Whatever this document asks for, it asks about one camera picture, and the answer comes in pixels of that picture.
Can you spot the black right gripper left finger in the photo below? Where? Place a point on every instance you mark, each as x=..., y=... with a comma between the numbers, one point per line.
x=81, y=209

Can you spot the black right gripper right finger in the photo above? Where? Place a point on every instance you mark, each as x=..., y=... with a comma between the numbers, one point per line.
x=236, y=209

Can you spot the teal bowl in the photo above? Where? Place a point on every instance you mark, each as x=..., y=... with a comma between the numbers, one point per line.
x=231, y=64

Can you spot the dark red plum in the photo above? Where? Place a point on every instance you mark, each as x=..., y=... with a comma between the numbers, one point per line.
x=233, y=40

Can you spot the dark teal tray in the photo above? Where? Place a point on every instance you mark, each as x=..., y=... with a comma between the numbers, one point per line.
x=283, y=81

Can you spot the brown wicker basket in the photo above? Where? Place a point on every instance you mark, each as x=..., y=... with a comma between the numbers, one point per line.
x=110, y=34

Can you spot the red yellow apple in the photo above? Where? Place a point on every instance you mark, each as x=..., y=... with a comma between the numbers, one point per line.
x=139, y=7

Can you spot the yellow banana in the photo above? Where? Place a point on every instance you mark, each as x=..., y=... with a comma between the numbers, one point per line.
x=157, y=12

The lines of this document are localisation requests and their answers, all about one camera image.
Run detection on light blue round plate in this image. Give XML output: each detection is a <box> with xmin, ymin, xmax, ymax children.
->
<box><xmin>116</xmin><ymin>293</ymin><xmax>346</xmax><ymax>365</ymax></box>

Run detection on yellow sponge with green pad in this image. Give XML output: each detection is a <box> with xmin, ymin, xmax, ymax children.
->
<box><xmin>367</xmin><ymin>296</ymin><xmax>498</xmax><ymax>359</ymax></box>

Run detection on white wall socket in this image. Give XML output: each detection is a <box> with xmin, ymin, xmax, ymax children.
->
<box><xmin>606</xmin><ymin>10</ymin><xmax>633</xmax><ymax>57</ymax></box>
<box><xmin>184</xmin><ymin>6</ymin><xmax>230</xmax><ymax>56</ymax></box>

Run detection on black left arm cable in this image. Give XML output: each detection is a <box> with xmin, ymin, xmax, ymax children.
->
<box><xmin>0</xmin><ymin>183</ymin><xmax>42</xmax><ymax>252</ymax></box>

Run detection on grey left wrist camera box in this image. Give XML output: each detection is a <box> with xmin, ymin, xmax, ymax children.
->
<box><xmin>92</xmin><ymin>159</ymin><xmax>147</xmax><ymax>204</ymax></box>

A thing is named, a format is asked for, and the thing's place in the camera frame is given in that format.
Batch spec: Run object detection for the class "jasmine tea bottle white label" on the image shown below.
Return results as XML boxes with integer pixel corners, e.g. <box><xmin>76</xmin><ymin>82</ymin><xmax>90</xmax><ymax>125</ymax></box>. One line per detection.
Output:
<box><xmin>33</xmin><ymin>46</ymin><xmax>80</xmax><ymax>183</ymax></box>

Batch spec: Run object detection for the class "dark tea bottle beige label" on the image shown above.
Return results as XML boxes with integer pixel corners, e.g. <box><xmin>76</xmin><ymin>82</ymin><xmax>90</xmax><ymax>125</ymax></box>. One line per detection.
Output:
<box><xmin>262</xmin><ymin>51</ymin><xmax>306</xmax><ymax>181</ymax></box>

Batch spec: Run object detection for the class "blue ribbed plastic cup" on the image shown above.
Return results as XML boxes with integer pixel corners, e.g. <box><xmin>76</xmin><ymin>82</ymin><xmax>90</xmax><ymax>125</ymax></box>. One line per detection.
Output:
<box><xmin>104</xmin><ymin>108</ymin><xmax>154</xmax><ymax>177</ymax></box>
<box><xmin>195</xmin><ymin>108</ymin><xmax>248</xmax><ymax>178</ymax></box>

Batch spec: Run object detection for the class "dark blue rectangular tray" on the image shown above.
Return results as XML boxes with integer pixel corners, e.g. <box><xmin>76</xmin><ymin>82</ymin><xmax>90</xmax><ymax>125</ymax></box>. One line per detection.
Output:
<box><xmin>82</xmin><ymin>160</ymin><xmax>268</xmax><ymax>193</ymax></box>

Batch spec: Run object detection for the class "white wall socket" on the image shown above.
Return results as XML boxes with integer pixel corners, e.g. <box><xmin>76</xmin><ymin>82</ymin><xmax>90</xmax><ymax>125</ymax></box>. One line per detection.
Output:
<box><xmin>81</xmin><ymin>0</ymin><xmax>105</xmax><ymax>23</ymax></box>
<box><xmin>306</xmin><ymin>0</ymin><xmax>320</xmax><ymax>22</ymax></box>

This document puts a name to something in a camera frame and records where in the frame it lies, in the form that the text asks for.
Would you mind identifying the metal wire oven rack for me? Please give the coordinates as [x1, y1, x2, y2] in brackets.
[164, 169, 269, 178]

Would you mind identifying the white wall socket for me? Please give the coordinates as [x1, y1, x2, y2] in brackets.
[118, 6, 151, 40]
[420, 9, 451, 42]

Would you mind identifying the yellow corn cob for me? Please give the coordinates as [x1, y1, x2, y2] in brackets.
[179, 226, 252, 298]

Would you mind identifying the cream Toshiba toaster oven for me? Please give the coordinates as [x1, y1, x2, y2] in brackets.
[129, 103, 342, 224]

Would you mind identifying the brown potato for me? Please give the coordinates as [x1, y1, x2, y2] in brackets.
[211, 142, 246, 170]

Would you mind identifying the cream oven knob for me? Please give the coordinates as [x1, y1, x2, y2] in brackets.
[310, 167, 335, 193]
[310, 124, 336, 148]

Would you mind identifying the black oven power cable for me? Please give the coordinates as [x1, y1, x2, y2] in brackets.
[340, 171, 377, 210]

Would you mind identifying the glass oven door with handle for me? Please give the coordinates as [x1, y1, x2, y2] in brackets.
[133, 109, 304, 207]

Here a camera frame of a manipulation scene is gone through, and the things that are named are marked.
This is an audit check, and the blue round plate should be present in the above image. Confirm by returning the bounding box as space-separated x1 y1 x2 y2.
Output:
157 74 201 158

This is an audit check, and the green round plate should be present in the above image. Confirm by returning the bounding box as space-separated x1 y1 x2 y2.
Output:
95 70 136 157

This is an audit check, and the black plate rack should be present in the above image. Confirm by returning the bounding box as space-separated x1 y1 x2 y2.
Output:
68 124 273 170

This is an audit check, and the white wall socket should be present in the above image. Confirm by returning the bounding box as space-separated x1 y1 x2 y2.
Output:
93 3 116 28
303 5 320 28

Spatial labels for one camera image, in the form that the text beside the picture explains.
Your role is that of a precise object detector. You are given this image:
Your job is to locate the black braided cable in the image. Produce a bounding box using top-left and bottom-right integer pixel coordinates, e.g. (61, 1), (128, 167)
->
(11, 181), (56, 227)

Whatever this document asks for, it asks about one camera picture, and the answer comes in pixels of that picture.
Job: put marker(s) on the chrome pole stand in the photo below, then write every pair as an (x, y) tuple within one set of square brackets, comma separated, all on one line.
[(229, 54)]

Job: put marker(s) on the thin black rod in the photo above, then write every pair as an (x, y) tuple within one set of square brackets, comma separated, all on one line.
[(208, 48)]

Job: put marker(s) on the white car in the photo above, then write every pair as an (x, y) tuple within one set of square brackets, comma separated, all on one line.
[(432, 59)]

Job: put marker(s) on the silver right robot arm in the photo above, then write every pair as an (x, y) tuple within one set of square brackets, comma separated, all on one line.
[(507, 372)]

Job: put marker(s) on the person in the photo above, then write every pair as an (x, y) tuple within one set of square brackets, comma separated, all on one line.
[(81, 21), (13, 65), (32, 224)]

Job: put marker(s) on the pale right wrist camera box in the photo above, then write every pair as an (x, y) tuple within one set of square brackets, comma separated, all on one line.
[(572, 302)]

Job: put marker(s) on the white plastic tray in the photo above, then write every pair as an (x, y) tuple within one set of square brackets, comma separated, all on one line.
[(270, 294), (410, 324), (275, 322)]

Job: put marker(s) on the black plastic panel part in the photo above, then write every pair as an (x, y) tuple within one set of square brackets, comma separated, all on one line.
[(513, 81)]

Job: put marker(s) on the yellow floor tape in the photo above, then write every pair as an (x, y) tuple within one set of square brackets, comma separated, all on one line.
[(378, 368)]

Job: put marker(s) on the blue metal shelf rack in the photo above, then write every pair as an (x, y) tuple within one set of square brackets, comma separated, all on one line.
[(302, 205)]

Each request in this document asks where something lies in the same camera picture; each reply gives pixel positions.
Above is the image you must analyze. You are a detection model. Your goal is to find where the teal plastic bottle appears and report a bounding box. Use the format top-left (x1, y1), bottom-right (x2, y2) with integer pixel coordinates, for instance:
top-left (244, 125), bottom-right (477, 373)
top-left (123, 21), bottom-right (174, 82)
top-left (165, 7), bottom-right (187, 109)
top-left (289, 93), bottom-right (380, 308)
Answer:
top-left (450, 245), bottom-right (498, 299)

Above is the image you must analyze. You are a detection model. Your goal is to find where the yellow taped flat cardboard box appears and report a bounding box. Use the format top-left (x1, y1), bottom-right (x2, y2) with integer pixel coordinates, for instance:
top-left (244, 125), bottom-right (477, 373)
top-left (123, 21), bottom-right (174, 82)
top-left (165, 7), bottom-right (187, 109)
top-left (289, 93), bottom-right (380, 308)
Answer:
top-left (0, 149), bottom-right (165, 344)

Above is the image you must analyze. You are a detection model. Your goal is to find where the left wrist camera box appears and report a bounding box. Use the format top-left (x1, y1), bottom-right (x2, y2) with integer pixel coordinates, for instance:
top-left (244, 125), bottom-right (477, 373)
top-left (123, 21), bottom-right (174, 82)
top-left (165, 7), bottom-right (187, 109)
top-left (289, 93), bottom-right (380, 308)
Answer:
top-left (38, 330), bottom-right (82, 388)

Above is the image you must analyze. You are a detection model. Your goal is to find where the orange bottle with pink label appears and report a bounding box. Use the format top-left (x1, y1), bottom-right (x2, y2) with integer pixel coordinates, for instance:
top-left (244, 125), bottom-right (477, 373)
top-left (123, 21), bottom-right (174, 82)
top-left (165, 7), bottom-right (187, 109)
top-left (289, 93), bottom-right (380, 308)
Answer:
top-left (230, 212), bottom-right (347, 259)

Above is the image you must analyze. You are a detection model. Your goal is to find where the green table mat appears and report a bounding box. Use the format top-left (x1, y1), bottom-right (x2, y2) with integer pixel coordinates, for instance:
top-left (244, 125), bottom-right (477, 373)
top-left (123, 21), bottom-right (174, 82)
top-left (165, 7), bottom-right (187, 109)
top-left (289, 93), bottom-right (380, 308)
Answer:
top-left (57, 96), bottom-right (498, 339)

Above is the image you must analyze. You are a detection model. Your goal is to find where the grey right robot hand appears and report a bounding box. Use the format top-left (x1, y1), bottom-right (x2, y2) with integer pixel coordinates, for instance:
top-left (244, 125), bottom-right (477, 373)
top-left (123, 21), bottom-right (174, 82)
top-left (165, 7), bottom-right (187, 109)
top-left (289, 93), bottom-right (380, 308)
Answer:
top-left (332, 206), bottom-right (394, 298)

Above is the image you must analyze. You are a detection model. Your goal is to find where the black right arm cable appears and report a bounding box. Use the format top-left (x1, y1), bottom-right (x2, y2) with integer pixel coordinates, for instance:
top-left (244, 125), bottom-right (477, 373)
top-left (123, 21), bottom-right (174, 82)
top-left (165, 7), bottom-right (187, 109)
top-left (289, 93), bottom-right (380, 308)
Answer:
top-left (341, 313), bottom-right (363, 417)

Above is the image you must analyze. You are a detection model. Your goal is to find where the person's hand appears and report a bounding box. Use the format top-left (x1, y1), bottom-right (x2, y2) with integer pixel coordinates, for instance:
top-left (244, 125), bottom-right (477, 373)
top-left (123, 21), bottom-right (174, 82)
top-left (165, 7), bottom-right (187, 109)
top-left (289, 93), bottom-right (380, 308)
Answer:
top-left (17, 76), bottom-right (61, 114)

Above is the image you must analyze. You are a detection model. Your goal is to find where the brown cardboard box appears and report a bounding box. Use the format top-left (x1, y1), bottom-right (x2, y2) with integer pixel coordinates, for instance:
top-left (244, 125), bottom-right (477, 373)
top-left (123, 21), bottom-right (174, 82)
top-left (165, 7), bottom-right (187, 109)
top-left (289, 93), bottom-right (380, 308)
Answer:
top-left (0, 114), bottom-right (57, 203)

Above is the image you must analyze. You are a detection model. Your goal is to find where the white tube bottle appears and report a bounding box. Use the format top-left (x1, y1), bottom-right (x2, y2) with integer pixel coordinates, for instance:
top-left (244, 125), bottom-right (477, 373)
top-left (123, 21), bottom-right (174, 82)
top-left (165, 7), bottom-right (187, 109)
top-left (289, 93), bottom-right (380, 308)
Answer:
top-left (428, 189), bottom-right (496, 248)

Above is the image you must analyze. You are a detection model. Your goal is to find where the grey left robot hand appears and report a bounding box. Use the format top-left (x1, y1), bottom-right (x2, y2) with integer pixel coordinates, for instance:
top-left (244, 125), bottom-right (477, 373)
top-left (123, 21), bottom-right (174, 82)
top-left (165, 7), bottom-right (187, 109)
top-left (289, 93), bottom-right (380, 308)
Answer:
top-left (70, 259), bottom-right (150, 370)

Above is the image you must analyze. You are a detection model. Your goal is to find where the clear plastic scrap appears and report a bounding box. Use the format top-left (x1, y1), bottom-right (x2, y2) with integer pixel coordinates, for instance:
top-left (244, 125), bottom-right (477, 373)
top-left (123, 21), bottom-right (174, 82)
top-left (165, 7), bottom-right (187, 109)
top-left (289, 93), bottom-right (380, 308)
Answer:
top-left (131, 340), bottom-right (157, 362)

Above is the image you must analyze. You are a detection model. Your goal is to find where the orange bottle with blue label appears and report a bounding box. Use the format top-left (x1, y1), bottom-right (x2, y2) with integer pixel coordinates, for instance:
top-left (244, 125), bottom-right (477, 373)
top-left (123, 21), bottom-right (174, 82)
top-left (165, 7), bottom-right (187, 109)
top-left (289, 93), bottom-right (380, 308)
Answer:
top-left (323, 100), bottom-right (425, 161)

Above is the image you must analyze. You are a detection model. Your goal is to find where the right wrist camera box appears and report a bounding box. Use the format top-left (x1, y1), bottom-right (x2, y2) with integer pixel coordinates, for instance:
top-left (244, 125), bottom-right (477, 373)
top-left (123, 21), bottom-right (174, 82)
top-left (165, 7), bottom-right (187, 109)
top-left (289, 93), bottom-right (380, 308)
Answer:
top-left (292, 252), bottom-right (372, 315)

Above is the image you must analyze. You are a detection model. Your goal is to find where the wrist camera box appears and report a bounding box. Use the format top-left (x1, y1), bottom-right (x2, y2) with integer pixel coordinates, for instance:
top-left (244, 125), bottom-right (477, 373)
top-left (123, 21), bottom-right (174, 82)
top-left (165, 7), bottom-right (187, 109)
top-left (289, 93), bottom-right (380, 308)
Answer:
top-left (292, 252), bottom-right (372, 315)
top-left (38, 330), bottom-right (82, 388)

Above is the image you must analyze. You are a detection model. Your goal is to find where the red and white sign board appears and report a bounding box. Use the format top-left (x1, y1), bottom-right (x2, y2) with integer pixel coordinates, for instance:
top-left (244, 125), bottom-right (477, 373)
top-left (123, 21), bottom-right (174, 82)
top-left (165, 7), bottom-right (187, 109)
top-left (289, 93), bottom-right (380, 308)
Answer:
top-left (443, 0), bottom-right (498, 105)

● Problem requirements:
All lines in the listing above from the line containing "Would you mind identifying the metal" to the line containing "Your role is", inclusive, should be retyped exactly; no other lines should appear.

● Reply to the exercise:
Would you mind identifying the metal wire oven rack for me? Please give the coordinates as [x1, y1, x2, y2] in brackets.
[164, 169, 269, 178]

Would you mind identifying the white wall socket for me? Please give the coordinates as [x1, y1, x2, y2] in brackets.
[118, 6, 151, 40]
[420, 9, 451, 42]

Would you mind identifying the yellow corn cob for me? Please give the coordinates as [x1, y1, x2, y2] in brackets.
[179, 226, 252, 298]

Would you mind identifying the cream Toshiba toaster oven for me? Please give the coordinates as [x1, y1, x2, y2] in brackets.
[129, 103, 342, 224]

Would you mind identifying the brown potato for me? Please give the coordinates as [x1, y1, x2, y2] in brackets.
[211, 142, 246, 170]

Would you mind identifying the cream oven knob for me? Please give the coordinates as [x1, y1, x2, y2] in brackets.
[310, 167, 335, 193]
[310, 124, 336, 148]

Would you mind identifying the black oven power cable for me? Please give the coordinates as [x1, y1, x2, y2] in brackets.
[340, 171, 377, 210]

Would you mind identifying the glass oven door with handle for me? Please give the coordinates as [x1, y1, x2, y2] in brackets.
[133, 109, 304, 207]

Here a camera frame of a manipulation scene is gone through, and the things that are named are marked.
This is an audit check, and the blue round plate should be present in the above image. Confirm by returning the bounding box as space-separated x1 y1 x2 y2.
Output:
157 74 201 158

This is an audit check, and the green round plate should be present in the above image. Confirm by returning the bounding box as space-separated x1 y1 x2 y2.
Output:
95 70 136 157

This is an audit check, and the black plate rack should be present in the above image. Confirm by returning the bounding box as space-separated x1 y1 x2 y2.
Output:
68 124 273 170

This is an audit check, and the white wall socket should be present in the above image. Confirm by returning the bounding box as space-separated x1 y1 x2 y2.
Output:
93 3 116 28
303 5 320 28

Spatial labels for one camera image, in the form that the text beside the picture explains.
Your role is that of a precise object detector. You are given this image:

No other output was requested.